=== Task directions ===
Output every line below without omitting or altering anything.

>>>>

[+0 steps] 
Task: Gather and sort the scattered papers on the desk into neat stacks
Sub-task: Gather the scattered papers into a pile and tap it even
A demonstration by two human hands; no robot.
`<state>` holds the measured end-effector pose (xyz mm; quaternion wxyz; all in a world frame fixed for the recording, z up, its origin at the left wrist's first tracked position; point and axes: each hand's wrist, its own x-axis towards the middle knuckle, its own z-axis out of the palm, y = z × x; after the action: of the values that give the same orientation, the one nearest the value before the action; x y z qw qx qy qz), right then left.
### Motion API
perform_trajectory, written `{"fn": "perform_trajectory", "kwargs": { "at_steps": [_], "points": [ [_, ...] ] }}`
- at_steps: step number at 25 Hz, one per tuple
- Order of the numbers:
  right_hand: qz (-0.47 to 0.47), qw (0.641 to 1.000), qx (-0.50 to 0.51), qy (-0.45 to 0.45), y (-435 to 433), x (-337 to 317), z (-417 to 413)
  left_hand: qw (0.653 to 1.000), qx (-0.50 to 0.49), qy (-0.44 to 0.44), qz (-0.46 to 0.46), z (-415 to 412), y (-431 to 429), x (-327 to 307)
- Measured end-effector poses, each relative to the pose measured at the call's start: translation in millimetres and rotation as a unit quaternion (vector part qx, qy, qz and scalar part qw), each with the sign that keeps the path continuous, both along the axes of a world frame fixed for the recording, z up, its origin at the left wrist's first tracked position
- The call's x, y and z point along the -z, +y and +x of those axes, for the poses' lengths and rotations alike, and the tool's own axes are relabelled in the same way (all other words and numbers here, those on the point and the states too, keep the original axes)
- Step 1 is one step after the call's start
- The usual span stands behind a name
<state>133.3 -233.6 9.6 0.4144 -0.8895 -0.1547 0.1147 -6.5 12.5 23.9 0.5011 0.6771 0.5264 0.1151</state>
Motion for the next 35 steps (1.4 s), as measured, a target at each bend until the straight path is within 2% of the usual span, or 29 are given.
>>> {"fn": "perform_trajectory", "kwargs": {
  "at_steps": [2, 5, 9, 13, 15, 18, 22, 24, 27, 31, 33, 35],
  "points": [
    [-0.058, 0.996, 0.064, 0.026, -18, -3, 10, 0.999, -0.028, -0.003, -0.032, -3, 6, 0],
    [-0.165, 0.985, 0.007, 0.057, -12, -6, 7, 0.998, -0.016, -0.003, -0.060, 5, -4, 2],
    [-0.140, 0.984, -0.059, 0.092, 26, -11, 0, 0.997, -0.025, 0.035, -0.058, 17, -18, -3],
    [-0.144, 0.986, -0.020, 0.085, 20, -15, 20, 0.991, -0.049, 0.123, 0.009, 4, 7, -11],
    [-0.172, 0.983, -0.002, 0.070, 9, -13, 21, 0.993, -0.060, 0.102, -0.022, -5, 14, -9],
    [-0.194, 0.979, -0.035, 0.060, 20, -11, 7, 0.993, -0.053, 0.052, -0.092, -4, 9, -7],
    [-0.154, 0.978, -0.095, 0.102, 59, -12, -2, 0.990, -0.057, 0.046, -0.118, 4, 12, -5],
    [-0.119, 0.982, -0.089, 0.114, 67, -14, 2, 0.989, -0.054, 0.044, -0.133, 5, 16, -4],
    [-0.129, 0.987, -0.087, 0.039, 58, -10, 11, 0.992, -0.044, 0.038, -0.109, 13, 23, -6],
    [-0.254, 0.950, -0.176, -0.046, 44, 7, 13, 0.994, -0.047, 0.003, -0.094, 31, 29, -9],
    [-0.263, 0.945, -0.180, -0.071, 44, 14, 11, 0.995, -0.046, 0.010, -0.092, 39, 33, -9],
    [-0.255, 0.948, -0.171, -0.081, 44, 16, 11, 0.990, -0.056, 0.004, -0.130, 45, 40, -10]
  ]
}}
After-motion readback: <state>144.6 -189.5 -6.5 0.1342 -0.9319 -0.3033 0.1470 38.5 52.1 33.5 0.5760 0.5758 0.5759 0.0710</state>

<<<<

=== Response below ===
[+0 steps] 
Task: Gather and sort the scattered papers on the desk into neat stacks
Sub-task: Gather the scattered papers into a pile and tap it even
A demonstration by two human hands; no robot.
`<state>` holds the measured end-effector pose (xyz mm; quaternion wxyz; all in a world frame fixed for the recording, z up, its origin at the left wrist's first tracked position; point and axes: each hand's wrist, its own x-axis towards the middle knuckle, its own z-axis out of the palm, y = z × x; after the action: of the values that give the same orientation, the one nearest the value before the action; x y z qw qx qy qz), right then left.
### Motion API
perform_trajectory, written `{"fn": "perform_trajectory", "kwargs": { "at_steps": [_], "points": [ [_, ...] ] }}`
- at_steps: step number at 25 Hz, one per tuple
- Order of the numbers:
  right_hand: qz (-0.47 to 0.47), qw (0.641 to 1.000), qx (-0.50 to 0.51), qy (-0.45 to 0.45), y (-435 to 433), x (-337 to 317), z (-417 to 413)
  left_hand: qw (0.653 to 1.000), qx (-0.50 to 0.49), qy (-0.44 to 0.44), qz (-0.46 to 0.46), z (-415 to 412), y (-431 to 429), x (-327 to 307)
- Measured end-effector poses, each relative to the pose measured at the call's start: translation in millimetres and rotation as a unit quaternion (vector part qx, qy, qz and scalar part qw), each with the sign that keeps the path continuous, both along the axes of a world frame fixed for the recording, z up, its origin at the left wrist's first tracked position
- The call's x, y and z point along the -z, +y and +x of those axes, for the poses' lengths and rotations alike, and the tool's own axes are relabelled in the same way (all other words and numbers here, those on the point and the states too, keep the original axes)
- Step 1 is one step after the call's start
- The usual span stands behind a name
<state>133.3 -233.6 9.6 0.4144 -0.8895 -0.1547 0.1147 -6.5 12.5 23.9 0.5011 0.6771 0.5264 0.1151</state>
Motion for the next 35 steps (1.4 s), as measured, a target at each bend until the straight path is within 2% of the usual span, or 29 are given.
>>> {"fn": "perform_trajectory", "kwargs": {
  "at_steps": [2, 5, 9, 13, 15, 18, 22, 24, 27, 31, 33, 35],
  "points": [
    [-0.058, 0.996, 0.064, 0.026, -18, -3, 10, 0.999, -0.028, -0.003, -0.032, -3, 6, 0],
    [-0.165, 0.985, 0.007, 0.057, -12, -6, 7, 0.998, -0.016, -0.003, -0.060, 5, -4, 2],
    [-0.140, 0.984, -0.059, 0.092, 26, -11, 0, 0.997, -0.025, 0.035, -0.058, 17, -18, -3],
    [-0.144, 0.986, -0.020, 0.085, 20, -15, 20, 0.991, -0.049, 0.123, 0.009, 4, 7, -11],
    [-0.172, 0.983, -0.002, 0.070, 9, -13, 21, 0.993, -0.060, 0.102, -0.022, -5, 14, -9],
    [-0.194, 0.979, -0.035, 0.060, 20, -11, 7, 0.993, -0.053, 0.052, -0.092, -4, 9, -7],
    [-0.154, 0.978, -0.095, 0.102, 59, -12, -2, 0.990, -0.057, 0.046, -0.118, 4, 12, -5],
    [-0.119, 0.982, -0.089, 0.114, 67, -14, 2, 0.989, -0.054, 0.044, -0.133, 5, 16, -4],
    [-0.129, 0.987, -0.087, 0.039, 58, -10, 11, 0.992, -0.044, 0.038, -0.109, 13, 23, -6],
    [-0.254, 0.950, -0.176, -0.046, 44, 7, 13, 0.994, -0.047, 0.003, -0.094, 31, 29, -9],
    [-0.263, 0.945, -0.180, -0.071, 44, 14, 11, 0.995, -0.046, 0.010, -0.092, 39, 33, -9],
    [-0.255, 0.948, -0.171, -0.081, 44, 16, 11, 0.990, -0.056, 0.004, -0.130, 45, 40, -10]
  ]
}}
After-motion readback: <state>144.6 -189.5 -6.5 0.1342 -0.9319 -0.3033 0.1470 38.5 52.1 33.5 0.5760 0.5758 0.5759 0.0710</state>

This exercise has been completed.